--- COLLECTED MATERIAL ---

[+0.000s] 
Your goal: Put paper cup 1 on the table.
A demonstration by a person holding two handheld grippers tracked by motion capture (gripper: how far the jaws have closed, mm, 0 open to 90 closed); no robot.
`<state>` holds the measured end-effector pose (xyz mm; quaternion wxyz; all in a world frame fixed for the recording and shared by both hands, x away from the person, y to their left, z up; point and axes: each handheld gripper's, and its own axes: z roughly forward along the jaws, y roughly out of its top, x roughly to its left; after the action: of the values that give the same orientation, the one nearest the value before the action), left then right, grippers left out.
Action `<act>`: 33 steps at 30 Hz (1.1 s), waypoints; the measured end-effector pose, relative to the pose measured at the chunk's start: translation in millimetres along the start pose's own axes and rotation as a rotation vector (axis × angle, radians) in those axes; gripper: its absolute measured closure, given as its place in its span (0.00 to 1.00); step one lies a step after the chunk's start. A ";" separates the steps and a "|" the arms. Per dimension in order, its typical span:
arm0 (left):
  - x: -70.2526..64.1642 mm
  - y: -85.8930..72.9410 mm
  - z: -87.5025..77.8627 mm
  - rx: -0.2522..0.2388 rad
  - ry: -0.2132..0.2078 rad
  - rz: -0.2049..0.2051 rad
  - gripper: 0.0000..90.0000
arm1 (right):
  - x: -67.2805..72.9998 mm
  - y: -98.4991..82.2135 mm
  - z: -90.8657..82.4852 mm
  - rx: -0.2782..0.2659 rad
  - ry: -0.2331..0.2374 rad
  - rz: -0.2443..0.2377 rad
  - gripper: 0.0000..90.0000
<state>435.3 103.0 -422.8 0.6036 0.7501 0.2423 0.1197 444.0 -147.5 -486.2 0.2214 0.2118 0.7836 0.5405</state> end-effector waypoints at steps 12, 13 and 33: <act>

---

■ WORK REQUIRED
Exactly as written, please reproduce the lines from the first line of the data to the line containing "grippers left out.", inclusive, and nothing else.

■ TASK RESPONSE
[+0.000s] 
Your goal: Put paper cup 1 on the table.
A demonstration by a person holding two handheld grippers tracked by motion capture (gripper: how far the jaws have closed, mm, 0 open to 90 closed); no robot.
`<state>` holds the measured end-effector pose (xyz mm; quaternion wxyz; all in a world frame fixed for the recording and shared by both hands, x away from the person, y to their left, z up; point and axes: each handheld gripper's, and its own axes: z roughly forward along the jaws, y roughly out of its top, x roughly to its left; after the action: of the values that give the same orientation, the one nearest the value before the action), left then right, grippers left out.

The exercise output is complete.